◆ Aim of the exercise ◆
Going from the line that contains "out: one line" through the last line of the records, set down each line again exactly, both included, with pictures left out.

*** Records ***

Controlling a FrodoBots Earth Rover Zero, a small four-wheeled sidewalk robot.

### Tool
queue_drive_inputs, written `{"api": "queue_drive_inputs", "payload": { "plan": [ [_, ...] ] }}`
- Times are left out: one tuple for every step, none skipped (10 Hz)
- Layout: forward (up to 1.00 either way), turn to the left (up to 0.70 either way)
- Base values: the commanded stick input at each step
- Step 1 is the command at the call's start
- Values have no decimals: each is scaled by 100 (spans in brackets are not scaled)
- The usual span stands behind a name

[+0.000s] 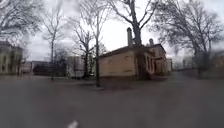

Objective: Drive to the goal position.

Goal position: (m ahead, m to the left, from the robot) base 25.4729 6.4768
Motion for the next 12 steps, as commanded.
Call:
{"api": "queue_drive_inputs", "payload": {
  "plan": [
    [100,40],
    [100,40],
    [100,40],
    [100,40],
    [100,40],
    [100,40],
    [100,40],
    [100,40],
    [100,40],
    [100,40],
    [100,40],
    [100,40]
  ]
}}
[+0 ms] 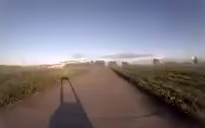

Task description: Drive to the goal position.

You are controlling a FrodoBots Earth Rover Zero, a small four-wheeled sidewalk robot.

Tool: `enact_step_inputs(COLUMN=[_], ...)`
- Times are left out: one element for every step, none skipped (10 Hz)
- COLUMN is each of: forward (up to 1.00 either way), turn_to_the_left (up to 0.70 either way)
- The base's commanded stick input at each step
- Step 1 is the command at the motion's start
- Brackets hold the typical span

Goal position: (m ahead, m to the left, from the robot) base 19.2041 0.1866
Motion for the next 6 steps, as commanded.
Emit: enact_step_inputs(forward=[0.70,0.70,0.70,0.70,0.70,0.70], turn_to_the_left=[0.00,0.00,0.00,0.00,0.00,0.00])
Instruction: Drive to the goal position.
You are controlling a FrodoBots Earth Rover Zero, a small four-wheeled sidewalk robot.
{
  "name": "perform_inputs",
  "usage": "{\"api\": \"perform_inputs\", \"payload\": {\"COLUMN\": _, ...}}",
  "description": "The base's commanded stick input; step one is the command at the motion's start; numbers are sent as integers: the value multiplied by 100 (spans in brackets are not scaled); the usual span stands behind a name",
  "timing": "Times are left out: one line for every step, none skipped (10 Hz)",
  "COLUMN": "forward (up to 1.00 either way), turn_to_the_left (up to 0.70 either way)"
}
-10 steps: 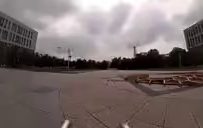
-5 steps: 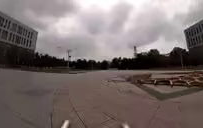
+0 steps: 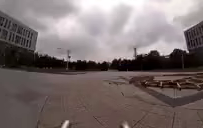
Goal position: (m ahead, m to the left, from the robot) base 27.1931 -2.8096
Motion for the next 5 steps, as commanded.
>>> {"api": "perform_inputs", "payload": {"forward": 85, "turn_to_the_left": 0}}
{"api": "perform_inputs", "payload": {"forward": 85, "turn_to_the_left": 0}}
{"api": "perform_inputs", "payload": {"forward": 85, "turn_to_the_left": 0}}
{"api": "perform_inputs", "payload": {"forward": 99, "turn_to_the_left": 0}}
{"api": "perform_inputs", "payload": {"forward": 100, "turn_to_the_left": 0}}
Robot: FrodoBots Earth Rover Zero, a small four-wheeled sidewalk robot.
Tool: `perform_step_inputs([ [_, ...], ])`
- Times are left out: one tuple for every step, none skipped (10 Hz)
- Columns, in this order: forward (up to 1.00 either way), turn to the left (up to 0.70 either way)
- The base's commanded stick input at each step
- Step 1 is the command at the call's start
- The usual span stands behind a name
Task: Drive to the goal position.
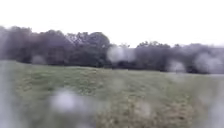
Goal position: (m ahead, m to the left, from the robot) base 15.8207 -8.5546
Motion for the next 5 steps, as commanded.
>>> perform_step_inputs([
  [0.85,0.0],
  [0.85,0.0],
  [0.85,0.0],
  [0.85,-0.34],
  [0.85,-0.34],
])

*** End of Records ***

◆ Exercise solution ◆
  "timing": "Times are left out: one line for every step, none skipped (10 Hz)",
  "COLUMN": "forward (up to 1.00 either way), turn_to_the_left (up to 0.70 either way)"
}
-10 steps: 
-5 steps: 
+0 steps: 
Goal position: (m ahead, m to the left, from the robot) base 27.1931 -2.8096
Motion for the next 5 steps, as commanded.
>>> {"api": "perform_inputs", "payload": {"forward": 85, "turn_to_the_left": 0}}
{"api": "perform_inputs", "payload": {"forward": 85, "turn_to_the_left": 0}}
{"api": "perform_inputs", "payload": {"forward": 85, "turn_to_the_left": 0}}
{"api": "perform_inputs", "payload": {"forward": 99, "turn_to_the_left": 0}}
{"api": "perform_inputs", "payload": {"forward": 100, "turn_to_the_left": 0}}
Robot: FrodoBots Earth Rover Zero, a small four-wheeled sidewalk robot.
Tool: `perform_step_inputs([ [_, ...], ])`
- Times are left out: one tuple for every step, none skipped (10 Hz)
- Columns, in this order: forward (up to 1.00 either way), turn to the left (up to 0.70 either way)
- The base's commanded stick input at each step
- Step 1 is the command at the call's start
- The usual span stands behind a name
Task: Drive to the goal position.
Goal position: (m ahead, m to the left, from the robot) base 15.8207 -8.5546
Motion for the next 5 steps, as commanded.
>>> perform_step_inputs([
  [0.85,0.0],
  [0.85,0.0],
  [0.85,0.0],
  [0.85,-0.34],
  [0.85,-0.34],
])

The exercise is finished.